Science, philosophy and religion have long pondered the difference between humans and animals. Depending on the time and the part of the world, humans revered animals as gods, relegated them to sub-human slave status or honored them as souls in transition. Most recently, though, human cognitive ability coupled with self-awareness has captured Western scientific theory. Humans are the only animals capable of higher reasoning—we invent things and use tools—and our unique self-awareness allows for a search for meaning, something other animals can't begin to grasp.
Or can they? Just how big is the gap between human and animal intelligence, really?
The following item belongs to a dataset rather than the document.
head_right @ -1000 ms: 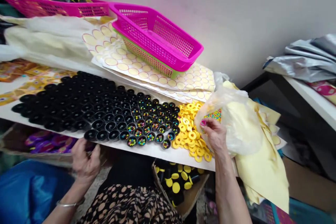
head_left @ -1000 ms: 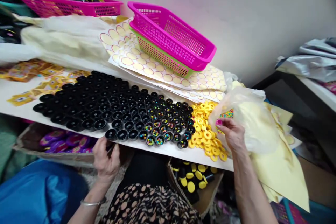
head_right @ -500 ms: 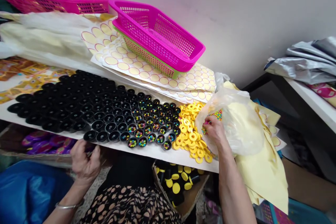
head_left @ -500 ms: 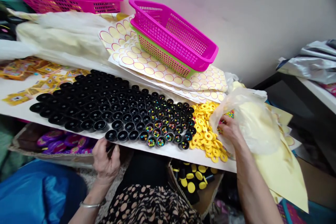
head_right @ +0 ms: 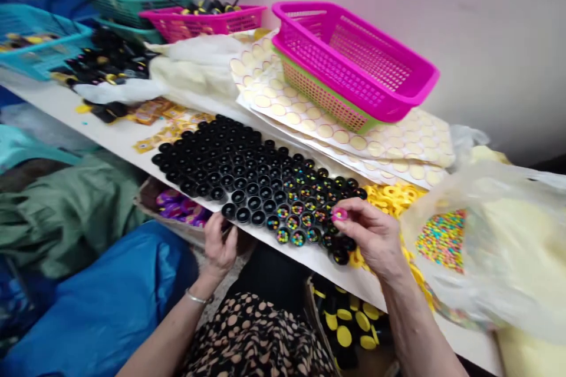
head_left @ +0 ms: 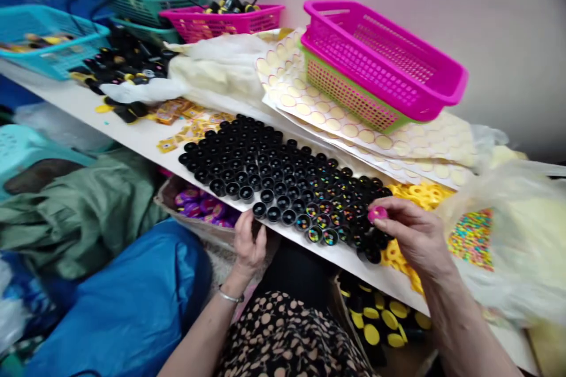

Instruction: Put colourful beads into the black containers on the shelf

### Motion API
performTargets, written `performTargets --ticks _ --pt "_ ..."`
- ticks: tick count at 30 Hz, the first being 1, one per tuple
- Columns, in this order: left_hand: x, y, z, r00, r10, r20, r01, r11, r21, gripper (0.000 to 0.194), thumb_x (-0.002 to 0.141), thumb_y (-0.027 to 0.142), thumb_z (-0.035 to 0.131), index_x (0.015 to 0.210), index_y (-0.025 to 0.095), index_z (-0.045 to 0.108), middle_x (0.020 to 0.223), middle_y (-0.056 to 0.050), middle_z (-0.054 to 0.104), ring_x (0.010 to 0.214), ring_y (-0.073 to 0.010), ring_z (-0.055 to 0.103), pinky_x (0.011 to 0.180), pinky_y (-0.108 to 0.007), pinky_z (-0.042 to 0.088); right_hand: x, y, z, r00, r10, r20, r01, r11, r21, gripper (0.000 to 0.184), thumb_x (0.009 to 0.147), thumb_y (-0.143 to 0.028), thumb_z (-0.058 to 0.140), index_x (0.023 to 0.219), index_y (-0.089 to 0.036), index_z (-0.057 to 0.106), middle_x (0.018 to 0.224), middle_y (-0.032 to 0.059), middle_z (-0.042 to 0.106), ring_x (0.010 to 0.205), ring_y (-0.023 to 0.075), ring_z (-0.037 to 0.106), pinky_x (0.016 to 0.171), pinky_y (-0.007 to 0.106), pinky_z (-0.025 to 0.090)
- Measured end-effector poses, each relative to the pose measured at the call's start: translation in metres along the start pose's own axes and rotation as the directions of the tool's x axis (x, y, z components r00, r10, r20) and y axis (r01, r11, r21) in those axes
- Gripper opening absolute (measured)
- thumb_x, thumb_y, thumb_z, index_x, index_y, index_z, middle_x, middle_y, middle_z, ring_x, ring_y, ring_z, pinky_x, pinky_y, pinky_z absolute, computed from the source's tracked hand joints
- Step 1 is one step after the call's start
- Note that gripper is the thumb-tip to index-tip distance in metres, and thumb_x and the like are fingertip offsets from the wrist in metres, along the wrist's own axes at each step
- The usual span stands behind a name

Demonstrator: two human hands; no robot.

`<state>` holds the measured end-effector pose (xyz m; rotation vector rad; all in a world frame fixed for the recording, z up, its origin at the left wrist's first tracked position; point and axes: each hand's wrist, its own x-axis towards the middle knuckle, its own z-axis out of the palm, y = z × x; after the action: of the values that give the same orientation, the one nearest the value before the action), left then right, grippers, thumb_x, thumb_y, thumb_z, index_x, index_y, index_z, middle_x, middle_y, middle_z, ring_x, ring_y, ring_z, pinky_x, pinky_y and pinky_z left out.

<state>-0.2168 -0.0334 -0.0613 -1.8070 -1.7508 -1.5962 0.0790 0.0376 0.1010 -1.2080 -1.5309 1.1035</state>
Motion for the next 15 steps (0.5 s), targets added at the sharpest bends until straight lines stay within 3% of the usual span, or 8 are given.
performTargets --ticks 2,5,10,15 --pt "-0.002 -0.001 -0.001 1.0 -0.014 0.02 0.014 1.0 0.0 0.056 0.083 0.015 0.055 0.136 0.016 0.036 0.128 -0.015 0.048 0.12 -0.0249 0.047 0.1 -0.042 0.043 0.016 -0.004 0.031 0.98 -0.066 0.187 0.087 0.99 -0.11 0.014 0.076 -0.026 0.067 0.09 -0.023 0.067 0.084 0.0017 0.063 0.07 0.015 0.056 0.064 0.029 0.046" --pt "-0.003 -0.001 -0.003 1.0 -0.008 0.021 0.008 1.0 -0.014 0.058 0.082 0.013 0.056 0.136 0.016 0.036 0.127 -0.016 0.047 0.119 -0.0252 0.047 0.099 -0.043 0.044 0.036 -0.007 0.064 0.889 -0.197 0.414 0.328 0.903 -0.277 0.013 0.085 -0.021 0.055 0.094 -0.021 0.065 0.087 0.0028 0.062 0.079 0.0162 0.053 0.073 0.032 0.043" --pt "-0.001 0.0 -0.005 1.0 0.007 0.027 -0.006 1.0 -0.015 0.058 0.081 0.013 0.056 0.136 0.015 0.036 0.126 -0.017 0.048 0.118 -0.0249 0.048 0.097 -0.042 0.046 0.053 -0.016 0.088 0.754 -0.165 0.636 0.599 0.57 -0.562 0.022 0.09 -0.017 0.042 0.086 -0.021 0.064 0.083 0.0044 0.06 0.078 0.0182 0.044 0.07 0.032 0.034" --pt "-0.002 -0.001 -0.005 1.0 -0.003 0.026 0.004 1.0 -0.019 0.058 0.081 0.012 0.056 0.136 0.015 0.036 0.127 -0.017 0.047 0.119 -0.0252 0.047 0.098 -0.042 0.046 0.054 -0.026 0.102 0.662 -0.1 0.743 0.739 0.25 -0.625 0.018 0.081 -0.008 0.046 0.08 -0.019 0.061 0.081 0.0065 0.056 0.075 0.0199 0.039 0.064 0.034 0.025"
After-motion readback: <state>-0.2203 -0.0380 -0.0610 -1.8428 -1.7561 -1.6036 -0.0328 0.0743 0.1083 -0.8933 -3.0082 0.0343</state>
Virginia Morrell, in "Minds of Their Own," published in the March issue of National Geographic, set out to answer that question. She found an eclectic mix of animals—from octopus to crows, rodents, dogs and apes—with surprising mental abilities. "We're glimpsing intelligence throughout the animal kingdom, which is what we should expect," says Clive Wynne of the University of Florida in the piece. Wynne has studied cognition in pigeons and marsupials. "It's a bush, not a single-trunk tree with a line leading only to us."
In addition to humans, Morrell finds that dolphins, apes and elephants are all self-aware, recognizing their own reflections as themselves. Researchers have found the ability to deceive and strategize, once thought of as uniquely human, in fish, birds and apes, and have demonstrated that some species even understand the abstract concepts of past and future. Morrell met a parrot who understood the concept of zero, and a particularly precocious Viennese border collie named Betsy who understands upward of 340 words, rivaling great apes, and knows 15 people by name.
The Smithsonian National Zoological Park in Washington, D.C., has several research projects dedicated to discovering how animals think. Chimpanzees and orangutans, scientists discovered, can learn concepts such as "less" and "more," can count and learn to substitute symbols for objects. The park's Think Tank exhibit displays many different types of animal intelligence, from the complex social hierarchies of insects to macaque innovation and orangutan language skills.
Ultimately, science may yet prove that animals possess many "human" intelligence traits. Or perhaps the opposite is true: Humans think more like animals than we care to admit.
Maybe there's a third option: Animals, including humans, all have unique gifts of intelligence, many of which are undiscovered. Maybe animals have as much to teach us as they do to learn.